■ EXERCISE GOAL
Somewhere below are a line with "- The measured" and a later line with "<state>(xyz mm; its". Output exactly those lines and all lines between them.

START GIVEN DATA

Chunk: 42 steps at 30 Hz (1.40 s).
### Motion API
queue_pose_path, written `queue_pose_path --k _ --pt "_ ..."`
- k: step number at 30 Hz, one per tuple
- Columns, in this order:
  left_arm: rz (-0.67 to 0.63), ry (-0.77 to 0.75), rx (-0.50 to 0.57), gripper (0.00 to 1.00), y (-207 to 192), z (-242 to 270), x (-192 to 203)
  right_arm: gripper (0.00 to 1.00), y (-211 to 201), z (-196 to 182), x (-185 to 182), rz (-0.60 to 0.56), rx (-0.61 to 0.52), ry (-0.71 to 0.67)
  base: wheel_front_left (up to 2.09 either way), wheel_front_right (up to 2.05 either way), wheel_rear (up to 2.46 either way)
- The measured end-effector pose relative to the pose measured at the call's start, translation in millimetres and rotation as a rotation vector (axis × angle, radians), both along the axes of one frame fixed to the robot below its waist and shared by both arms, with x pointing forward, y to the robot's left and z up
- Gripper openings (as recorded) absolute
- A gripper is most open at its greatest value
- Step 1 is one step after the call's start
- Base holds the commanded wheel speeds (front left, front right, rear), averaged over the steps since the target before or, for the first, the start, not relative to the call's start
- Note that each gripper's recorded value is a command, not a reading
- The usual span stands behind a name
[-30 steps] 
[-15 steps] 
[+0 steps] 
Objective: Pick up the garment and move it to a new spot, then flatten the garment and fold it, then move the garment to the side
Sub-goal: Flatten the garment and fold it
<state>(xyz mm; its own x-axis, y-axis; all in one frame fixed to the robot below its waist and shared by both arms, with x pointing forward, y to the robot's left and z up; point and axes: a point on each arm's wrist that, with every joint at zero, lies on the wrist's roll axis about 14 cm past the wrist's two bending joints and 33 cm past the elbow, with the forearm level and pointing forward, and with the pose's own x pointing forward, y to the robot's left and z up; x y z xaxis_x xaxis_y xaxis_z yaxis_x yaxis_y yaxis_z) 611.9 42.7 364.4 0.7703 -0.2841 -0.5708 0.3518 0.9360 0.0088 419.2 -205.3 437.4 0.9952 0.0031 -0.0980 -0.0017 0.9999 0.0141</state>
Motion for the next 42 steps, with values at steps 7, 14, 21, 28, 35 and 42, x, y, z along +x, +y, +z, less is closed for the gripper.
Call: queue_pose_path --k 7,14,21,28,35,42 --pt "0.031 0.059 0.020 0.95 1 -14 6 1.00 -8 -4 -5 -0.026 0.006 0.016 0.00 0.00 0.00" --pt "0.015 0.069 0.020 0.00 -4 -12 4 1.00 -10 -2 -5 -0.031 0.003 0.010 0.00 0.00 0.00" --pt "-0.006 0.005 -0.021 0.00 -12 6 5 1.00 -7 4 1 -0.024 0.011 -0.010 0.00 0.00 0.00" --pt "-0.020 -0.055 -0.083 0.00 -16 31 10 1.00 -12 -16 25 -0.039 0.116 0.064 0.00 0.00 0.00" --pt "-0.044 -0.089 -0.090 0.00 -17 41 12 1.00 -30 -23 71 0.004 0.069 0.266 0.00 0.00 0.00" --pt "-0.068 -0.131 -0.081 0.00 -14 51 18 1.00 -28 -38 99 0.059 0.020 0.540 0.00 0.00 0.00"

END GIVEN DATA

■ SOLUTION TO THE EXERCISE
- The measured end-effector pose relative to the pose measured at the call's start, translation in millimetres and rotation as a rotation vector (axis × angle, radians), both along the axes of one frame fixed to the robot below its waist and shared by both arms, with x pointing forward, y to the robot's left and z up
- Gripper openings (as recorded) absolute
- A gripper is most open at its greatest value
- Step 1 is one step after the call's start
- Base holds the commanded wheel speeds (front left, front right, rear), averaged over the steps since the target before or, for the first, the start, not relative to the call's start
- Note that each gripper's recorded value is a command, not a reading
- The usual span stands behind a name
[-30 steps] 
[-15 steps] 
[+0 steps] 
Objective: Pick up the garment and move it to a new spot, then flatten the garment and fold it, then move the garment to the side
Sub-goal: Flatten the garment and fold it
<state>(xyz mm; its own x-axis, y-axis; all in one frame fixed to the robot below its waist and shared by both arms, with x pointing forward, y to the robot's left and z up; point and axes: a point on each arm's wrist that, with every joint at zero, lies on the wrist's roll axis about 14 cm past the wrist's two bending joints and 33 cm past the elbow, with the forearm level and pointing forward, and with the pose's own x pointing forward, y to the robot's left and z up; x y z xaxis_x xaxis_y xaxis_z yaxis_x yaxis_y yaxis_z) 611.9 42.7 364.4 0.7703 -0.2841 -0.5708 0.3518 0.9360 0.0088 419.2 -205.3 437.4 0.9952 0.0031 -0.0980 -0.0017 0.9999 0.0141</state>

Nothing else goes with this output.